* _YOUR GOAL_
Where a line of the entries below includes the string "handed", count it. Give only the resulting number.

++++ INFORMATION SHOWN ++++

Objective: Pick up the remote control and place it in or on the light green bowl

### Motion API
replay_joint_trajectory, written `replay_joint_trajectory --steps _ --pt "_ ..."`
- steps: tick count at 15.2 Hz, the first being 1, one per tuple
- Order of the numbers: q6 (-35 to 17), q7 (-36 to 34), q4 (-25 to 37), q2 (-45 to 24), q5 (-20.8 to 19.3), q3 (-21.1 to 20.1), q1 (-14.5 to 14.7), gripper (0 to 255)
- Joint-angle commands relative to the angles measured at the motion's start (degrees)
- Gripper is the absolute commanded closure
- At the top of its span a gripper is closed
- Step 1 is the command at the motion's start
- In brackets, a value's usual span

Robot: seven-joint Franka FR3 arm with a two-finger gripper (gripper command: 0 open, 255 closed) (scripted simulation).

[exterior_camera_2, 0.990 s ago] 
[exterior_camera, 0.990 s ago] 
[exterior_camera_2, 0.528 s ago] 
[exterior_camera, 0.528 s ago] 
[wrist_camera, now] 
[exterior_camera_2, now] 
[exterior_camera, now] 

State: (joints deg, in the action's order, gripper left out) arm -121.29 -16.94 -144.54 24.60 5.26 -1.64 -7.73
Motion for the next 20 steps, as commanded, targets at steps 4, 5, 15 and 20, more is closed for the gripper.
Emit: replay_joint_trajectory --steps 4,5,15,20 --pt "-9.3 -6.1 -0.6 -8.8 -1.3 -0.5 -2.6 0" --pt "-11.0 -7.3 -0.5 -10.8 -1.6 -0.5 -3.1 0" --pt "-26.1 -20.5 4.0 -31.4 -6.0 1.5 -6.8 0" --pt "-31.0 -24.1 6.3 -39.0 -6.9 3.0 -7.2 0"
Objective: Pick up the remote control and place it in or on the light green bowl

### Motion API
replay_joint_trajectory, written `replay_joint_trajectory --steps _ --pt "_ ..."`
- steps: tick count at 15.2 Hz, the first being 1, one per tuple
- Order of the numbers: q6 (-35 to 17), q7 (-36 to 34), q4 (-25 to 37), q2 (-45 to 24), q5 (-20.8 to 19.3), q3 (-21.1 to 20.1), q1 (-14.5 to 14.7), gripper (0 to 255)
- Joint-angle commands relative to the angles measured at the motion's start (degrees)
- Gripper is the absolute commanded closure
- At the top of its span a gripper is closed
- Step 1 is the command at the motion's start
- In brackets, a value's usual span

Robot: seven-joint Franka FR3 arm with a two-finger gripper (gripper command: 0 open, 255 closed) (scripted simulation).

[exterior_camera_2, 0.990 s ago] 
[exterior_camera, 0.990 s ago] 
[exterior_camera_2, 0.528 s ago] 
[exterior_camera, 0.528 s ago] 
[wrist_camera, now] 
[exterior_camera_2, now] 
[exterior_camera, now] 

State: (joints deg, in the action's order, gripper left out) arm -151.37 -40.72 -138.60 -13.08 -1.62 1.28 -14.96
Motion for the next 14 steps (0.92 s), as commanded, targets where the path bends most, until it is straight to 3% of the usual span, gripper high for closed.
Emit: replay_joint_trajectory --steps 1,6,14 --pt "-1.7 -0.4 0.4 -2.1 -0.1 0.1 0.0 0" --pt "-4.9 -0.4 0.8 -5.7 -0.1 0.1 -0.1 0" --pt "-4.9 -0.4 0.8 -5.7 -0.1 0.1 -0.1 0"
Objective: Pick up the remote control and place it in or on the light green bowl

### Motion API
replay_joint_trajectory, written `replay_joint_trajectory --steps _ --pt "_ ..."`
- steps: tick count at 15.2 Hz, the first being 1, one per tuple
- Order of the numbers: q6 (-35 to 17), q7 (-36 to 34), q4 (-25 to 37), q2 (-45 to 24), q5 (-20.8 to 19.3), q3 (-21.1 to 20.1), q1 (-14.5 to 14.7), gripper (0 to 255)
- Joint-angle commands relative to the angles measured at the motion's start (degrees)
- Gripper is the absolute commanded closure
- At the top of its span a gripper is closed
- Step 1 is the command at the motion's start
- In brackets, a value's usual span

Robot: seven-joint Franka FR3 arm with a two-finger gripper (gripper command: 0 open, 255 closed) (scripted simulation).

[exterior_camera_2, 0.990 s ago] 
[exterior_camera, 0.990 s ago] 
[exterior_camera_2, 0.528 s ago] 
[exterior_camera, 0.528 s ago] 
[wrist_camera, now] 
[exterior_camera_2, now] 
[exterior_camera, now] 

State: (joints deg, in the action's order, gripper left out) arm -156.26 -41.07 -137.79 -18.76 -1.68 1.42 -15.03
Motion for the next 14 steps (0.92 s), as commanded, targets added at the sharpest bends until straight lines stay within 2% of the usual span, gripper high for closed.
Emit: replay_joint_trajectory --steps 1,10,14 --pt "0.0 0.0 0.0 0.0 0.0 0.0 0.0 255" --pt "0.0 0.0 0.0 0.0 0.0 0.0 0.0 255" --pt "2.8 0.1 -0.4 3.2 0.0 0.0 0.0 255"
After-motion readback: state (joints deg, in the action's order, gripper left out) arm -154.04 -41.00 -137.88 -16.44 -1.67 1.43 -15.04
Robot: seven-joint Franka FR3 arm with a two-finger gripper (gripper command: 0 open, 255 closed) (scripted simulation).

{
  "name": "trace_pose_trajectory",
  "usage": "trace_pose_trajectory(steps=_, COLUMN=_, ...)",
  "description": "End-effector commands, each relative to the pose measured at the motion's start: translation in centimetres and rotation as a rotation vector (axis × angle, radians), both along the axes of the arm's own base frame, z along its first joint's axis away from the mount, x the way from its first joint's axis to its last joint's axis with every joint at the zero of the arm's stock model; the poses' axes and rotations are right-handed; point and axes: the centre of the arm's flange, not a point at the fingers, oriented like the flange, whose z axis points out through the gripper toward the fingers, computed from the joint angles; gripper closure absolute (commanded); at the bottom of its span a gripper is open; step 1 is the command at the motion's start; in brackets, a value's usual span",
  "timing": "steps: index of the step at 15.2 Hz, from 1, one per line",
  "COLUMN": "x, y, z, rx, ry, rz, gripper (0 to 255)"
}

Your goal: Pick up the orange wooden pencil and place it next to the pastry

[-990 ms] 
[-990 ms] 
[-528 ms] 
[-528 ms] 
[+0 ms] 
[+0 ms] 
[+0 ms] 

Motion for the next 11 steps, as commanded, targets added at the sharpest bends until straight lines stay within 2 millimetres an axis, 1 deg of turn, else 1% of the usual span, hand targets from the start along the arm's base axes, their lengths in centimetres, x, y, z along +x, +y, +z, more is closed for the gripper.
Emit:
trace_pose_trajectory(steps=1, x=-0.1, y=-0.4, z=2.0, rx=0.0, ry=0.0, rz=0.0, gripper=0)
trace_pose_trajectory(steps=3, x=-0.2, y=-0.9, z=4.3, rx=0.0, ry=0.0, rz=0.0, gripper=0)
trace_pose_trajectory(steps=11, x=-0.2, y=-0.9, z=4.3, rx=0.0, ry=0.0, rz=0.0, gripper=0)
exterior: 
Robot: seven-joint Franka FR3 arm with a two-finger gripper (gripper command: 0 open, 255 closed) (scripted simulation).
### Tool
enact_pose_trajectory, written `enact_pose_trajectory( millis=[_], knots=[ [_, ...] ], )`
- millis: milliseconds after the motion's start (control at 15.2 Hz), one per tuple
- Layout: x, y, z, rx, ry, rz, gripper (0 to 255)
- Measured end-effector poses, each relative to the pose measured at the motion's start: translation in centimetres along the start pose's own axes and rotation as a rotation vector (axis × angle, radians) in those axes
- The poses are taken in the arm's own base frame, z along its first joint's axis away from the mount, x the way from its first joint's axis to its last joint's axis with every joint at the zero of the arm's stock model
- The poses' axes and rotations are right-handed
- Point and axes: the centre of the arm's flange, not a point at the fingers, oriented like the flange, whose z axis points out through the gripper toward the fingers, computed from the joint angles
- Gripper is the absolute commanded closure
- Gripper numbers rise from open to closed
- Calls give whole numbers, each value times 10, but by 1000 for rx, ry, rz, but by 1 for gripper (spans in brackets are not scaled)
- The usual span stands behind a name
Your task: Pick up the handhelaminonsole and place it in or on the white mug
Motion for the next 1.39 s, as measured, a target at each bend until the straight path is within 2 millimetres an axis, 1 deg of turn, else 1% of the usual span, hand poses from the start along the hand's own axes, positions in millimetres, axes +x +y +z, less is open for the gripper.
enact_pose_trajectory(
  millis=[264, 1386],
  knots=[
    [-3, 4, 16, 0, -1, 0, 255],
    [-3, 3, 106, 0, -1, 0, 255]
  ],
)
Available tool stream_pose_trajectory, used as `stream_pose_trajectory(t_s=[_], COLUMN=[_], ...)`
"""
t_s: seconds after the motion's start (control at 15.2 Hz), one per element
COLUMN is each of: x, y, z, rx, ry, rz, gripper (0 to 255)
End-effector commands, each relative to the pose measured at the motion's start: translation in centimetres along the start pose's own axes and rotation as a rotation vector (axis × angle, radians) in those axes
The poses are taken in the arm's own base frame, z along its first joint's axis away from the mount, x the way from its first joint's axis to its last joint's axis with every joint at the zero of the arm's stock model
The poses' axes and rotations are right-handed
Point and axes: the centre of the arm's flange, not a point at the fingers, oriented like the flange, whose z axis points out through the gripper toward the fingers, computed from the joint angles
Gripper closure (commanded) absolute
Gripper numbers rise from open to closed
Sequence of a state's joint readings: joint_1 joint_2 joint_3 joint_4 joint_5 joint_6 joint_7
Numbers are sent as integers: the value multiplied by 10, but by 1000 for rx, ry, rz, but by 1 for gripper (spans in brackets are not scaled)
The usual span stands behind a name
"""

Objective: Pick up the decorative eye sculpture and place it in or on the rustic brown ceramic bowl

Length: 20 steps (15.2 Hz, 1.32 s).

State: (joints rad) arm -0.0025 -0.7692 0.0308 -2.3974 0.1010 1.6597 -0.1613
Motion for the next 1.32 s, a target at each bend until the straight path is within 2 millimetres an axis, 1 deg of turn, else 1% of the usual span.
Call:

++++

* _COMPLETED TASK_
3